**Exercise directions**
Please set down all of the data below verbatim.

**Collected data**
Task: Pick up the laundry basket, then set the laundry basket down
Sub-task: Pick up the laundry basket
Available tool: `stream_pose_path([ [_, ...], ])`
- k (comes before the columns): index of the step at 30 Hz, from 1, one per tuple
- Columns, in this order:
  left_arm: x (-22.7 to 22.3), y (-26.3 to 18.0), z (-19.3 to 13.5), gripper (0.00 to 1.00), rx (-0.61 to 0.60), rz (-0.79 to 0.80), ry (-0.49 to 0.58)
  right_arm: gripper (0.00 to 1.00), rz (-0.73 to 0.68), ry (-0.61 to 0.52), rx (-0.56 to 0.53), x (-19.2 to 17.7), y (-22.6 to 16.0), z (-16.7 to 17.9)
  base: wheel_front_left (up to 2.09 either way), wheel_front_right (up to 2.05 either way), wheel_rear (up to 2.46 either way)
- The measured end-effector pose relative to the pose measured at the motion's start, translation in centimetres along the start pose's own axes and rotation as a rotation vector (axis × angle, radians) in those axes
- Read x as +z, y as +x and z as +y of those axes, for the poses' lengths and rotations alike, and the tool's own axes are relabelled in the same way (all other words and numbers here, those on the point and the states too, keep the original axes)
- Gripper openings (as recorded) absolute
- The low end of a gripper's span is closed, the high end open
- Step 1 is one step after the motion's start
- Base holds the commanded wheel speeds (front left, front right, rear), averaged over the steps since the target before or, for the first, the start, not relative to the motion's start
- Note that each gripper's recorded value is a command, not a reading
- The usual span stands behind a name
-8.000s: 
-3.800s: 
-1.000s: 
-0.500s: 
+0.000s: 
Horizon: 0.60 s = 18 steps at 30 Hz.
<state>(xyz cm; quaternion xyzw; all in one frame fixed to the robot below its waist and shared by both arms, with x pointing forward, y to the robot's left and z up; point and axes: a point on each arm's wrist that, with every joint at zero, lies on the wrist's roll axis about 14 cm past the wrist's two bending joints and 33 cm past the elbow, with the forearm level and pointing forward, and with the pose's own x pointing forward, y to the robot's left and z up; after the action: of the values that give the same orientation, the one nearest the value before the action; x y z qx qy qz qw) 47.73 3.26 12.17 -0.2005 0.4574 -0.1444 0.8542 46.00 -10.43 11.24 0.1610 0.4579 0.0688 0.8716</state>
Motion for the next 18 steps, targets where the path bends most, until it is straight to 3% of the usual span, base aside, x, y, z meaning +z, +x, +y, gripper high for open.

**Result**
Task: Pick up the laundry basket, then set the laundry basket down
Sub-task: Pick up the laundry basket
Available tool: `stream_pose_path([ [_, ...], ])`
- k (comes before the columns): index of the step at 30 Hz, from 1, one per tuple
- Columns, in this order:
  left_arm: x (-22.7 to 22.3), y (-26.3 to 18.0), z (-19.3 to 13.5), gripper (0.00 to 1.00), rx (-0.61 to 0.60), rz (-0.79 to 0.80), ry (-0.49 to 0.58)
  right_arm: gripper (0.00 to 1.00), rz (-0.73 to 0.68), ry (-0.61 to 0.52), rx (-0.56 to 0.53), x (-19.2 to 17.7), y (-22.6 to 16.0), z (-16.7 to 17.9)
  base: wheel_front_left (up to 2.09 either way), wheel_front_right (up to 2.05 either way), wheel_rear (up to 2.46 either way)
- The measured end-effector pose relative to the pose measured at the motion's start, translation in centimetres along the start pose's own axes and rotation as a rotation vector (axis × angle, radians) in those axes
- Read x as +z, y as +x and z as +y of those axes, for the poses' lengths and rotations alike, and the tool's own axes are relabelled in the same way (all other words and numbers here, those on the point and the states too, keep the original axes)
- Gripper openings (as recorded) absolute
- The low end of a gripper's span is closed, the high end open
- Step 1 is one step after the motion's start
- Base holds the commanded wheel speeds (front left, front right, rear), averaged over the steps since the target before or, for the first, the start, not relative to the motion's start
- Note that each gripper's recorded value is a command, not a reading
- The usual span stands behind a name
-8.000s: 
-3.800s: 
-1.000s: 
-0.500s: 
+0.000s: 
Horizon: 0.60 s = 18 steps at 30 Hz.
<state>(xyz cm; quaternion xyzw; all in one frame fixed to the robot below its waist and shared by both arms, with x pointing forward, y to the robot's left and z up; point and axes: a point on each arm's wrist that, with every joint at zero, lies on the wrist's roll axis about 14 cm past the wrist's two bending joints and 33 cm past the elbow, with the forearm level and pointing forward, and with the pose's own x pointing forward, y to the robot's left and z up; after the action: of the values that give the same orientation, the one nearest the value before the action; x y z qx qy qz qw) 47.73 3.26 12.17 -0.2005 0.4574 -0.1444 0.8542 46.00 -10.43 11.24 0.1610 0.4579 0.0688 0.8716</state>
Motion for the next 18 steps, targets where the path bends most, until it is straight to 3% of the usual span, base aside, x, y, z meaning +z, +x, +y, gripper high for open.

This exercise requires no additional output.